“Avrupa Uyanıyor, Dünya Yer Değiştiriyor”

“Haritalar çizildi, kalem artık bizim elimizde.”

İtalya Savunma Bakanı Guido Crosetto’nun “NATO’nun artık bir varoluş sebebi kalmadı” sözü, aslında sadece “eski” bir ittifakın krizini değil, yeni dünyanın doğum sancılarını ilan eden bir çağrı ve yüzeyde bir hayal kırıklığı, derinlerde ise yeni bir çağın fısıltısı…

Bugün Avrupa, soğuk savaşın hayaletleriyle konuşurken; Pasifik’te, Türkistan’da ve Anadolu’da yeni güç dilleri yazılıyor. ABD ve İngiltere’nin AUKUS gibi ittifaklarla Avrupa’yı bypass etmesi, NATO’nun içini boşaltmakla kalmadı; kıtayı güvenlik denkleminden de sildi. Ve Crosetto bu durumu şu sözlerle özetledi: “Sanki Avrupa’nın bir önemi kalmış gibi konuşuyoruz.” Aslında haklı. Çünkü NATO artık bir “ittifak” değil; Washington’un silah pazarı, Londra’nın diplomatik aparatı haline geldi. Avrupa’nın sesi, Atlantik’in dalgalarında boğuluyor. Ama sessizliğin içinden yükselen yeni bir akor var:Türk dünyasının sesi. Anadolu merkezli stratejinin yankısı. Bayraktar’ın motor sesi.

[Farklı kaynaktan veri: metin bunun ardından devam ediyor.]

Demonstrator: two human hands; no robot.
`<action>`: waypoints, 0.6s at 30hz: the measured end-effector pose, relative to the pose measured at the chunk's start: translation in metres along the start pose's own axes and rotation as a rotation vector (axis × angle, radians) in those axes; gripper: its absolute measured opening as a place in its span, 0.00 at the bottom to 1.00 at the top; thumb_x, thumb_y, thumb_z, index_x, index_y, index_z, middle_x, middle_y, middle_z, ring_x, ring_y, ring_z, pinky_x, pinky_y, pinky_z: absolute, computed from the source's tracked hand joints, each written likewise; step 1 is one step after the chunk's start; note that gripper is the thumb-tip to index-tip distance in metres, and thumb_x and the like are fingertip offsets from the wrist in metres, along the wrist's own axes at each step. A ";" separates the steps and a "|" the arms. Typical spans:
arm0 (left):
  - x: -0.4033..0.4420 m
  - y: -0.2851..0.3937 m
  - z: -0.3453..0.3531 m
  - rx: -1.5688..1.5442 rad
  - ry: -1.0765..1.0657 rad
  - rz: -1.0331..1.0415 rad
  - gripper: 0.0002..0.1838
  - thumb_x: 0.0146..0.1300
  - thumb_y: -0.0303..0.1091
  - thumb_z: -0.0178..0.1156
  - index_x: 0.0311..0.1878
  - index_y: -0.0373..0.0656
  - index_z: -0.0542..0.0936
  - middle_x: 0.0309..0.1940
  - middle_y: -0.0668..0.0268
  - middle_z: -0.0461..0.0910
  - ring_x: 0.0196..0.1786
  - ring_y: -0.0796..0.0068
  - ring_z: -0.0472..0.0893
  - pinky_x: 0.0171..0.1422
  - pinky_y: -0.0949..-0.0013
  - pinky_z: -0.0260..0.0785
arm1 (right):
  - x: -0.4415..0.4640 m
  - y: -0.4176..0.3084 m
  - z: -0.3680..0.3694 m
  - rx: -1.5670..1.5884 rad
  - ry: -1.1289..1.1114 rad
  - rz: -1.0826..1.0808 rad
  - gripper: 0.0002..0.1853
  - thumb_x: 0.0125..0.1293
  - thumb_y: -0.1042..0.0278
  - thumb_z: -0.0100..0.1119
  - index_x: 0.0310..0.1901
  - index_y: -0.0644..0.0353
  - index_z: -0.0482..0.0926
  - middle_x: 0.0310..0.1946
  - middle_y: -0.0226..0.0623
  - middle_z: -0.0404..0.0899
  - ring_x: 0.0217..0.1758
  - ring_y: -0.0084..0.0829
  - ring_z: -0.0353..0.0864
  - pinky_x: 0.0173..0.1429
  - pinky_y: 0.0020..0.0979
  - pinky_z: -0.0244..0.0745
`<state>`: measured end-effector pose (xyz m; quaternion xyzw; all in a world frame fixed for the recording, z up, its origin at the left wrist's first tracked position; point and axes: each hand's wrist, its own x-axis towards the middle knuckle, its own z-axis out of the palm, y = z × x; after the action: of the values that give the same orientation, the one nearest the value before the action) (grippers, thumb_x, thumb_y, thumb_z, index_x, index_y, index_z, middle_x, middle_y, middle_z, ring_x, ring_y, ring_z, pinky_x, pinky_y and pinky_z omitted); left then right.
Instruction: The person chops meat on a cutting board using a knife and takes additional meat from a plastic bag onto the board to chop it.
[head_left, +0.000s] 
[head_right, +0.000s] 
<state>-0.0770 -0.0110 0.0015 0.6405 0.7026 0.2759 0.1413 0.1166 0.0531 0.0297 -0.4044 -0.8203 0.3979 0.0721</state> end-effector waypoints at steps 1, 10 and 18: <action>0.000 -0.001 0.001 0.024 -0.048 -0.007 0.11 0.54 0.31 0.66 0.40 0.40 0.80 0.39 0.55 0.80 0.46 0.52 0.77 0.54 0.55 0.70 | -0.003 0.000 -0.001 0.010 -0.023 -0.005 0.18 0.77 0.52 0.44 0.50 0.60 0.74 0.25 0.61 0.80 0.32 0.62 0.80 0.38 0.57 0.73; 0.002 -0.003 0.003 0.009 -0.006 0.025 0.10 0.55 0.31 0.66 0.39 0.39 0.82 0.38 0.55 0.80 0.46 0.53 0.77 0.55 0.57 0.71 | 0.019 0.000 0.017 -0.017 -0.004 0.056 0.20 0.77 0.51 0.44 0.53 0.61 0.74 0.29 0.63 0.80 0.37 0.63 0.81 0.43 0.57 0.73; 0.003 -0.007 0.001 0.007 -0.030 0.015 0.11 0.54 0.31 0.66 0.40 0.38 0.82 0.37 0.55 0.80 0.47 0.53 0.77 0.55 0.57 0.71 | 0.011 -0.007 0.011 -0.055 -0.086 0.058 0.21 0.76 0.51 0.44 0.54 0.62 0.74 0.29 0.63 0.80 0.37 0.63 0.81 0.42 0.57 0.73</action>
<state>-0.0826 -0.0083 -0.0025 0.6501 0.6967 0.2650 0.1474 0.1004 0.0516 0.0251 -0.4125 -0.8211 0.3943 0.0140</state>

“Dünya yer değiştirirken, yerinde kalanlar tarihe gömülür.”

Peki şimdi ne olacak?

NATO’dan boşalan o büyük boşluğu kim, nasıl dolduracak? Askeri olarak bakarsak, dünyanın yönü Atlantik’ten Avrasya’ya kaydı. Yeni güvenlik yapıları artık Pasifik’te konuşlanmış uçak gemileriyle değil; insansız hava sistemleriyle, hibrit birliklerle, siber ordularla kuruluyor. Ve bu alanda Türkiye, artık sadece bölgesel bir güç değil; bir akıl, bir ekol haline geliyor. Baykar’ın dünyaya sunduğu yalnızca bir SİHA değil; yeni bir askeri doktrin. Teknolojiyle inanç, mühendislikle vizyon, stratejiyle tarih iç içe geçiyor.

“Gelecek, pusulasını doğuya çevirmiştir. Kim haritayı okuyamazsa, kaybolur.”

Ekonomik anlamda da işler değişiyor. BRICS genişliyor, Çin – Afrika hattı derinleşiyor, Körfez parası teknolojiye, üretime ve güvenliğe yöneliyor. Batı’nın “para bas – borç ver – kontrol et” döngüsü kırılmak üzere.

Yeni dönemde enerji koridorlarıyla, tedarik zincirleriyle ve dijital paralarla örülmüş bir ittifak düzeni yükseliyor. Türkiye’nin Orta Koridor projesi, Zengezur üzerinden Türk dünyasını Avrupa’ya ve Çin’e bağlayan hattı inşa ediyor. Bu sadece lojistik değil; bir medeniyet hattıdır.

“Medeniyetler ya köprü kurar ya da çöküşe hazırlanır.”

Ve evet, teknoloji. Yeni güç mimarileri artık çiplerde, uydularda, yapay zekâda inşa ediliyor. NATO bu alanlarda “eski” kaldı. Oysa Türk mühendisliği, hem Batı’nın bilgisiyle hem Doğu’nun sezgisiyle yepyeni bir hamleye hazırlanıyor. TUSAŞ’ın uzay projeleri, ASELSAN’ın elektromanyetik sistemleri, TEKNOFEST’te büyüyen genç beyinler…Bu tablo bir geleceğin resmi değil; geleceğin bizzat kendisidir.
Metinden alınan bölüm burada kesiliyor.